İlk sorgu için Ümmü Ömer bir odaya götürüldü. Gözleri bağlıydı. Sorguyu yapan rejim yetkilisi ailesi, eşi ve görevi hakkında sorular sordu. ÖSO’ya tıbbî malzemeler götürmekle suçlanıyordu. Ümmü Ömer cevap vermeye başladığı zaman sorguyu yapan kişi kafasına vurarak, “Yalan söylemeyi bırak ve görevinle kocan hakkında bana doğruyu söyle.” şeklinde bağırdı.
Ümmü Ömer, şunları söylüyor:
“Başlangıçta işkence görmekten, dövülmekten, tecavüze uğramaktan yahut öldürülmekten korkmuştum.”

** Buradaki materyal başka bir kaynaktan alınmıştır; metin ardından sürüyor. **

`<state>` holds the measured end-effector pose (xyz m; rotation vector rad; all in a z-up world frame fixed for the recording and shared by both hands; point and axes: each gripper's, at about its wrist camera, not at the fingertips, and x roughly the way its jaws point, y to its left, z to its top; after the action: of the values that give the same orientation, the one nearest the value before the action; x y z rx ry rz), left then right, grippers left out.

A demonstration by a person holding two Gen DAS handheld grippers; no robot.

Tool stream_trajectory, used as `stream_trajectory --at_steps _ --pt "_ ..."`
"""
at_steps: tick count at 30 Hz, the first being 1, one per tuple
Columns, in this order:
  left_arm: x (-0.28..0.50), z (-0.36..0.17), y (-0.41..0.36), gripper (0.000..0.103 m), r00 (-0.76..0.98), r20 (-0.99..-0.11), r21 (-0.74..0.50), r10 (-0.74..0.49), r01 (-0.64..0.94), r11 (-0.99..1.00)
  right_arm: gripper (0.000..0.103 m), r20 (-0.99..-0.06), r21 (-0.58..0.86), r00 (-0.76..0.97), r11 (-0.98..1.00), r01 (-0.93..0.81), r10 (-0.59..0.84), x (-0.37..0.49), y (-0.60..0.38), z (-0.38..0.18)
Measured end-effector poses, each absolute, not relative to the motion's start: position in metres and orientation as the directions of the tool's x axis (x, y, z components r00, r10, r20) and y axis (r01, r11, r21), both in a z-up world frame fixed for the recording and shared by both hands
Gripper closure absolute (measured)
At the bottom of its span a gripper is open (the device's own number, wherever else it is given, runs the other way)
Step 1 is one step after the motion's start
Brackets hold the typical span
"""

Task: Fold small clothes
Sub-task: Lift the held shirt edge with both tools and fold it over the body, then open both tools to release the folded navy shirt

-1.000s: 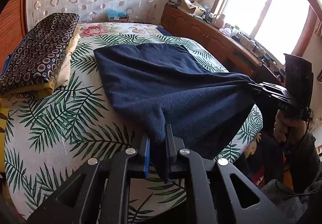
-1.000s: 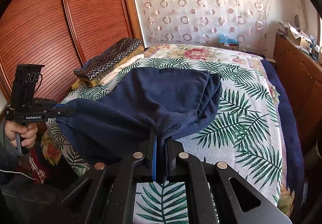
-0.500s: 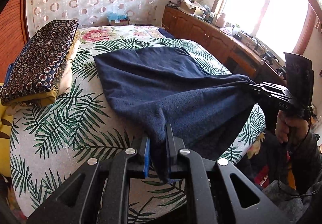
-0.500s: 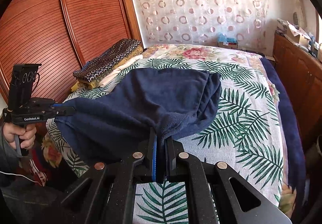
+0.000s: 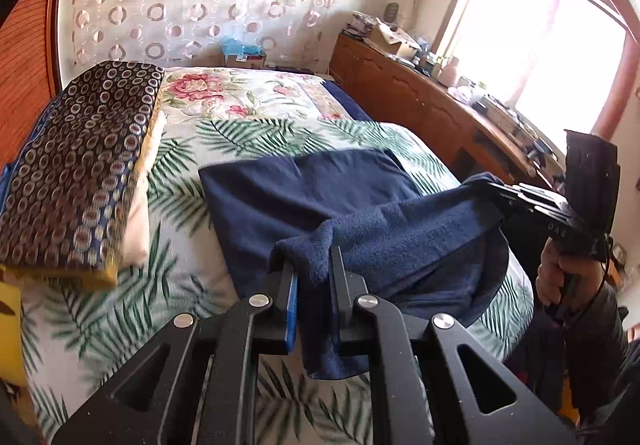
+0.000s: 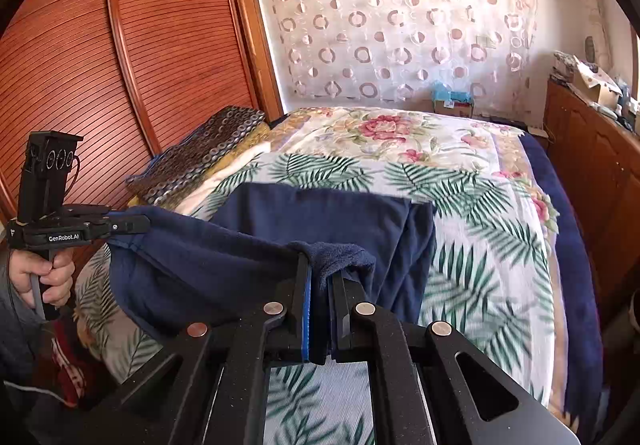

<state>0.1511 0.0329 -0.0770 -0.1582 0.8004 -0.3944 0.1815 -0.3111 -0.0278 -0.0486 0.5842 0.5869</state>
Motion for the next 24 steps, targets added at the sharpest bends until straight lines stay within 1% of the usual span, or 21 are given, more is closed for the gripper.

Ardından aklına bebeğinin zarar görebileceği gelmiş:
“Çocuğumun hapishanelerle bir alakası yok. Ancak Esed rejimi çocukları ve bebekleri öldürecek ve hapsedecek kadar mücrimdir. Oğlum her zaman aklımdaydı. Ona kim bakacak? Onu da öldürmek isteyecekler mi? Yoksa benim önümde onu dövecekler mi?”
Tecavüz ve Ölüm
İlk sorgusundan birkaç gün sonra Ümmü Ömer kalabalık bir odaya bırakılmış. Oğlu sürekli ağlamasına rağmen herhangi bir yiyecek yahut malzeme verilmemiş. Ümmü Ömer, bebeğine yırttığı kıyafet parçalarından bez yaptığını ifade ediyor.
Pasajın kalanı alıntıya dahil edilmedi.